Goal of the exercise — In the listing below, a line holding "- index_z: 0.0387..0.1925" and a line holding "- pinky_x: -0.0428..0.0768" mark the range. Retype both exactly, with all lines between them.

==*==

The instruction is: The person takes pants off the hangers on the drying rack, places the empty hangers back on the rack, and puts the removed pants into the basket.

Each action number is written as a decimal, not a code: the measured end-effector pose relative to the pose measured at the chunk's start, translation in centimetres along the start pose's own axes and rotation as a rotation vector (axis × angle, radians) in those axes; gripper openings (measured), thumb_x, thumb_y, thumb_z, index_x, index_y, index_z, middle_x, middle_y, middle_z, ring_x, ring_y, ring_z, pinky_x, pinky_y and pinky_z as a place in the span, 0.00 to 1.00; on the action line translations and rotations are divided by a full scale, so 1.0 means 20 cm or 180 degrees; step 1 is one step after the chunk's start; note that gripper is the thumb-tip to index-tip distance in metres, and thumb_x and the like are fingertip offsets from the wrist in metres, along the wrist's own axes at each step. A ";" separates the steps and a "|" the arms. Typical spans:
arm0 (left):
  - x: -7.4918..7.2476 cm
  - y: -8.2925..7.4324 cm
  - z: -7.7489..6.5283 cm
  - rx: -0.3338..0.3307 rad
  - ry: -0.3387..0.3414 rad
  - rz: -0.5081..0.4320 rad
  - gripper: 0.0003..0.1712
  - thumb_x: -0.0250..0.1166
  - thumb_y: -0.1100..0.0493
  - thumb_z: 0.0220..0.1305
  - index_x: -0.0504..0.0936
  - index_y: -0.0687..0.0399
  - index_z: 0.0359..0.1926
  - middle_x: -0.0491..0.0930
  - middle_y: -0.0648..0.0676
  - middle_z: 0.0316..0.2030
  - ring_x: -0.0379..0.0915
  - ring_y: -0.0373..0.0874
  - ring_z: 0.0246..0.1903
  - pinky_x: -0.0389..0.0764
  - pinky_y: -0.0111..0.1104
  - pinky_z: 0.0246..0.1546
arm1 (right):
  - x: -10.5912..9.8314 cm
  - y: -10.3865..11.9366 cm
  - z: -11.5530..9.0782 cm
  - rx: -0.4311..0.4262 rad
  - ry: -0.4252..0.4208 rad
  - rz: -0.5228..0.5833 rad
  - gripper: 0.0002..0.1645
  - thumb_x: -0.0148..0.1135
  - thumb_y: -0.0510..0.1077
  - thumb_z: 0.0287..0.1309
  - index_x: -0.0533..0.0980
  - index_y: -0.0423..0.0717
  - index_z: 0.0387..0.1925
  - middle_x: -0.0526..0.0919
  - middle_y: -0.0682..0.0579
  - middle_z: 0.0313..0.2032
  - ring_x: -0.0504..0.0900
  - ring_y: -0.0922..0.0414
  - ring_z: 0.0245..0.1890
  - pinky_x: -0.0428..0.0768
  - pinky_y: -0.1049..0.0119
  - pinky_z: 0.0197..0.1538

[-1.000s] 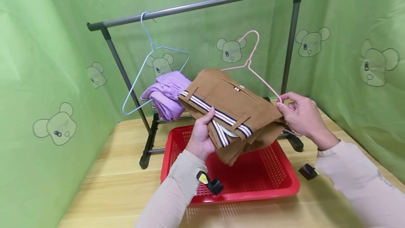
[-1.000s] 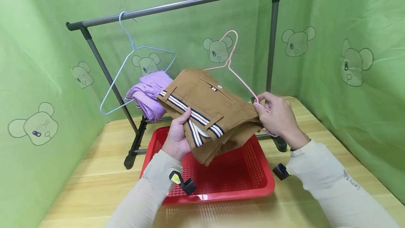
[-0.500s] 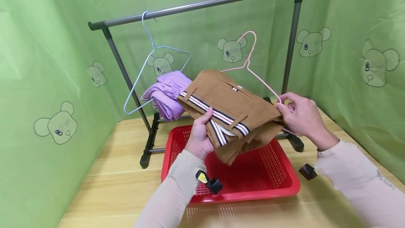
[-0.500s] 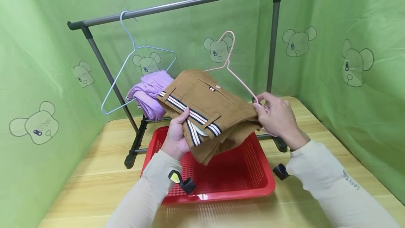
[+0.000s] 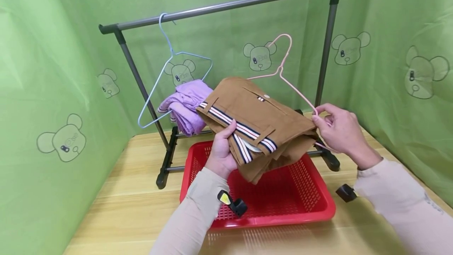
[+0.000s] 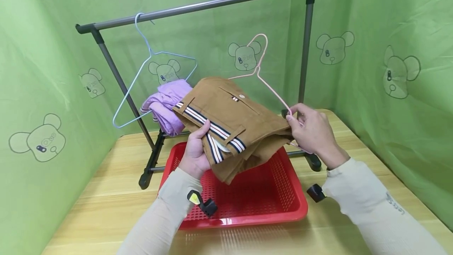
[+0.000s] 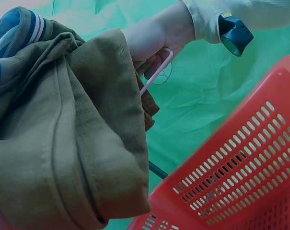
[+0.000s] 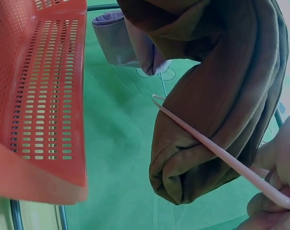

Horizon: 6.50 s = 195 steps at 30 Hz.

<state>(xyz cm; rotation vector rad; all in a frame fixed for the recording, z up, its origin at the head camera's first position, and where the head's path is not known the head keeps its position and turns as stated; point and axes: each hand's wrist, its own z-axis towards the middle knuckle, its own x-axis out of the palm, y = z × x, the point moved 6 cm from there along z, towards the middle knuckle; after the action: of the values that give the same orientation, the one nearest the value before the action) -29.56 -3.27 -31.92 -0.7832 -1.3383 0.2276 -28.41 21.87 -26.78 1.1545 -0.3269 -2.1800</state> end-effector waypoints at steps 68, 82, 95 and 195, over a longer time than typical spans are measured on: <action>-0.01 -0.10 -0.07 0.0178 0.0099 -0.0153 0.12 0.48 0.55 0.73 0.75 0.56 0.44 0.84 0.53 0.36 0.82 0.44 0.36 0.82 0.33 0.41 | -0.05 -0.09 0.04 0.0526 0.0140 0.0303 0.23 0.44 0.50 0.73 0.68 0.33 0.52 0.68 0.50 0.16 0.63 0.57 0.10 0.63 0.64 0.10; -0.03 -0.05 -0.06 -0.0019 0.0011 -0.0112 0.12 0.48 0.55 0.73 0.76 0.56 0.43 0.84 0.51 0.35 0.82 0.42 0.34 0.81 0.31 0.40 | -0.08 -0.06 0.07 0.0627 0.0150 0.0500 0.25 0.41 0.51 0.75 0.66 0.33 0.55 0.68 0.49 0.18 0.62 0.58 0.11 0.63 0.64 0.10; -0.05 0.00 -0.06 -0.0234 0.0027 -0.0028 0.13 0.48 0.55 0.72 0.78 0.54 0.41 0.84 0.51 0.33 0.82 0.41 0.33 0.81 0.30 0.40 | -0.11 -0.02 0.11 0.0566 0.0086 0.0567 0.24 0.39 0.49 0.75 0.64 0.30 0.56 0.67 0.50 0.16 0.63 0.57 0.11 0.63 0.65 0.09; -0.36 0.06 -0.26 -0.1254 -0.0786 0.1440 0.14 0.59 0.55 0.67 0.72 0.58 0.48 0.84 0.54 0.36 0.83 0.46 0.34 0.83 0.42 0.42 | -0.12 0.01 0.17 0.0647 0.0146 0.0626 0.28 0.39 0.53 0.75 0.66 0.33 0.57 0.72 0.47 0.20 0.64 0.57 0.12 0.65 0.64 0.11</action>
<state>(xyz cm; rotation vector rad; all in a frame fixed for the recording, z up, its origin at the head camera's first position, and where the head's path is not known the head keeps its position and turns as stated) -26.19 -8.38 -38.44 -1.4294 -1.4434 0.4357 -29.98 23.03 -23.11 1.2240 -0.6270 -1.9806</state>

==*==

Written answer —
  - index_z: 0.0387..0.1925
  - middle_x: -0.0526..0.0919
  - middle_y: -0.0682..0.0579
  - middle_z: 0.0313..0.2032
  - ring_x: -0.0504..0.0900
  - ring_y: -0.0922..0.0414
  - ring_z: 0.0245..0.1890
  - pinky_x: -0.0428..0.0768

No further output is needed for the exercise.